Synthesis of final products 5a – 5d.
Biological Evaluation.
We evaluated the peptides in ELISA assays that measured their ability to inhibit the interaction between full-length Plk1 and an immobilized pThr-containing peptide.14 Relative to the linear pentapeptide 2a (IC50 = 150 nM), all cyclic pentapeptides retained good potencies [5a (n = 4), IC50 = 160 nM; 5b (n = 5), IC50 = 45 nM and 5c (n = 6), IC50 = 44 nM) (Table 1).

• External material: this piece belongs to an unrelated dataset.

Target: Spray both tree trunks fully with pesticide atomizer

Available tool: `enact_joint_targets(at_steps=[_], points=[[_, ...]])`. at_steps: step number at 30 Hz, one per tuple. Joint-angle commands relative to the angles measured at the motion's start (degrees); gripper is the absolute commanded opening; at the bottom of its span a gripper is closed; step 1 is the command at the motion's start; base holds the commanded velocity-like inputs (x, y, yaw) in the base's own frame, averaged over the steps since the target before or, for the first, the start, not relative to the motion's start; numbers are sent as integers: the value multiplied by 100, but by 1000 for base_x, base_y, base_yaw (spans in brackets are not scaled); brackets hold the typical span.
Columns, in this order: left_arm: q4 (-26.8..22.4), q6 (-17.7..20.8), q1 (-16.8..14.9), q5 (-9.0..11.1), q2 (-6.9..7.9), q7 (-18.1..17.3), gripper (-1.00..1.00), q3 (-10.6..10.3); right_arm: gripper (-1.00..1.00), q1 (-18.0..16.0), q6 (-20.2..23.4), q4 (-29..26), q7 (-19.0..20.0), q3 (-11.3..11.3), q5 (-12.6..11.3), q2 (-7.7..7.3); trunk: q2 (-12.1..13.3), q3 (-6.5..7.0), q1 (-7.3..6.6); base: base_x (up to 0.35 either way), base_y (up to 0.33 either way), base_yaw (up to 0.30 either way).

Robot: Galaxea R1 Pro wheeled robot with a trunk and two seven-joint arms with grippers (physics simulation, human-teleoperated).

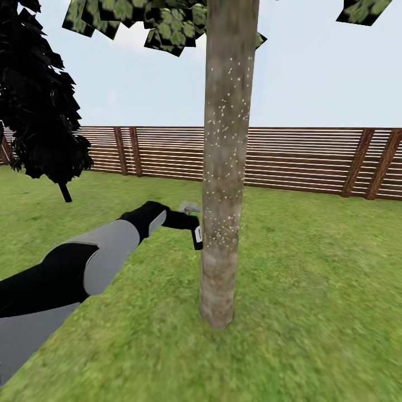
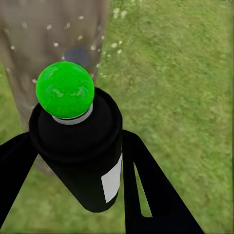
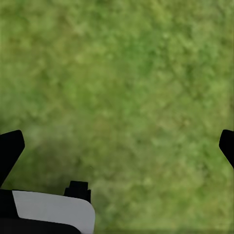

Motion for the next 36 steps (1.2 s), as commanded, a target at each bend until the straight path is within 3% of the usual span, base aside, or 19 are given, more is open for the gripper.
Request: enact_joint_targets(at_steps=[1,5,8,16,18,21,24,29,31,33,36], points=[[-3,-156,100,6,0,15,-100,31,100,0,0,0,0,0,2,0,-1,1,0,0,0,0],[-7,-394,444,3,0,29,-100,40,100,3,0,0,0,0,5,0,-1,1,0,0,0,0],[-3,-1019,766,3,0,25,-100,45,100,5,0,0,0,0,7,0,-1,1,0,0,0,0],[-15,-2092,1861,2,14,33,-100,55,100,7,2,0,-21,-3,1,-5,-1,1,0,0,0,0],[-16,-2513,2075,9,193,31,-100,55,100,6,7,0,-24,-1,6,-1,-1,1,0,0,0,0],[-13,-2623,2177,12,593,33,-100,55,100,8,9,0,-19,0,7,-1,-1,1,0,0,0,0],[-20,-2638,2197,12,709,33,-100,55,100,8,9,0,-18,0,8,0,-1,1,0,0,0,0],[-20,-2661,2202,-6,735,22,-100,47,100,6,9,0,-18,0,8,6,-1,1,0,-4,44,0],[-20,-2668,2207,-171,732,18,-100,39,100,3,11,0,-12,0,8,8,-1,1,0,-1,28,0],[-13,-2936,2210,-855,706,-4,-100,28,100,8,16,0,-14,0,8,9,-1,1,0,0,95,0],[-12,-3119,2211,-1026,702,-6,-100,29,100,6,17,0,-12,0,8,11,-1,1,0,0,48,0]])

An important objective of our current work was to reduce overall size. Interaction of the N-terminal region of 1 within a “pyrrolidine-binding pocket” on the surface of the PBD had been postulated to be important for overall binding affinity and deletion of these residues from the open-chain 2a to yield 2b has been reported to result in more than 200-fold loss of inhibitory potency.30, 31 In order to examine the effects of macrocyclization on 2b, we synthesized the cyclic tripeptide 5d, which lacks the “Pro-Leu” residues of 5b. We were gratified to find that the tripeptide 5d retains high PBD-binding affinity (IC50 = 370 nM). This represents an approximate 35-fold enhancement relative to open-chain 2b (IC50 = 13000 nM) (Table 1).
Table 1.
IC50 values for biochemical inhibition of full-length Plk1 by ELISA or isolated PBDs of Plks 1 – 3 by fluorescence polarization (FP).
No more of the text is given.